ABOUT THIS EXERCISE: Answer with nothing but the number of lines in the listing below that contain "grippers".

Start of DATASET SECTION

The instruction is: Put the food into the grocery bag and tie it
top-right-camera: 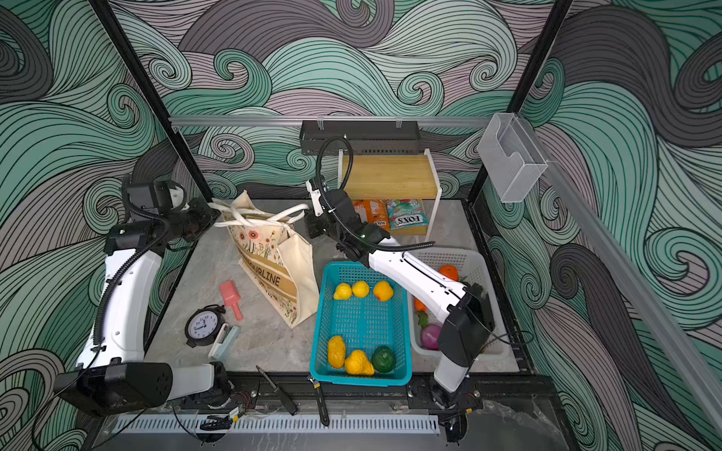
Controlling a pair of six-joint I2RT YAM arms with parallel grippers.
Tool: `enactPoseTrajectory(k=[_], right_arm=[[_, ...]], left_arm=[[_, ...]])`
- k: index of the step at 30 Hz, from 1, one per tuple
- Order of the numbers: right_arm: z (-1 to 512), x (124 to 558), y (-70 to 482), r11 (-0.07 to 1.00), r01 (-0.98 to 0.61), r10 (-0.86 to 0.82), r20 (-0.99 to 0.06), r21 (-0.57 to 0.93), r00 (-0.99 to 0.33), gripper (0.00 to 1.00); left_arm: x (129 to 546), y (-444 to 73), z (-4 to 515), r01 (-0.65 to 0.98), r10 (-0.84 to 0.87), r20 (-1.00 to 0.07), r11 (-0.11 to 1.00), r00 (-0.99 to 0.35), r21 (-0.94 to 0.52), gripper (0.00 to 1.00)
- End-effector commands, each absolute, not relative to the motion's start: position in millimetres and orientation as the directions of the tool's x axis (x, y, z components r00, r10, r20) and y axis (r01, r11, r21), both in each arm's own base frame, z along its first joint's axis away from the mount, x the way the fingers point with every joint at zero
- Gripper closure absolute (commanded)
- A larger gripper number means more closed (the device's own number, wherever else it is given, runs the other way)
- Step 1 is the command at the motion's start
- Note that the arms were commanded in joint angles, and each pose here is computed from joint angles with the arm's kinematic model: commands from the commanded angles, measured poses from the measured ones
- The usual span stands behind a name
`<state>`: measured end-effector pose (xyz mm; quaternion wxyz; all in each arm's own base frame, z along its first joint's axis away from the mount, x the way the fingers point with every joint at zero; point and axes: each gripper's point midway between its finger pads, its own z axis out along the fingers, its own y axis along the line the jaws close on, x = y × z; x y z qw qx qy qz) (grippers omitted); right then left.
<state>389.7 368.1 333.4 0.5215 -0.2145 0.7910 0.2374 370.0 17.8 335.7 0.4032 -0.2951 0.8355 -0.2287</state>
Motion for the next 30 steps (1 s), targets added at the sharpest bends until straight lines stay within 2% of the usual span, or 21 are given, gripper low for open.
enactPoseTrajectory(k=[1,6,11,14,16,18,30], right_arm=[[349.3,438.4,295.3,0.941,-0.338,-0.087,-0.95,0.021,-0.301,1.0],[356.4,441.3,272.5,0.958,-0.285,-0.053,-0.959,0.03,-0.278,1.0],[358.5,426.3,260.1,0.939,-0.296,0.086,-0.954,0.173,-0.287,1.0],[340.6,423.2,247.3,0.919,-0.275,0.182,-0.924,0.281,-0.335,1.0],[326.9,422.9,238.3,0.86,-0.278,0.307,-0.869,0.428,-0.389,1.0],[319.8,422.9,227.1,0.818,-0.265,0.39,-0.831,0.51,-0.396,1.0],[334.3,430.5,251.6,0.693,-0.356,0.471,-0.768,0.627,-0.434,1.0]], left_arm=[[369.7,55.2,360.3,-0.345,-0.71,-0.621,0.704,-0.332,-0.621,1.0],[370.3,95.1,359.9,-0.434,-0.754,-0.601,0.649,-0.264,-0.624,1.0],[374.6,121.2,348.8,-0.479,-0.783,-0.591,0.601,-0.193,-0.639,1.0],[383.2,120.1,344.0,-0.463,-0.787,-0.581,0.602,-0.207,-0.65,1.0],[387.5,117.8,342.8,-0.449,-0.798,-0.564,0.593,-0.213,-0.668,1.0],[389.0,118.5,342.4,-0.444,-0.8,-0.564,0.588,-0.202,-0.676,1.0],[399.9,104.1,333.0,-0.383,-0.836,-0.496,0.549,-0.235,-0.743,1.0]])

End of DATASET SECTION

COMPLETED TASK: 2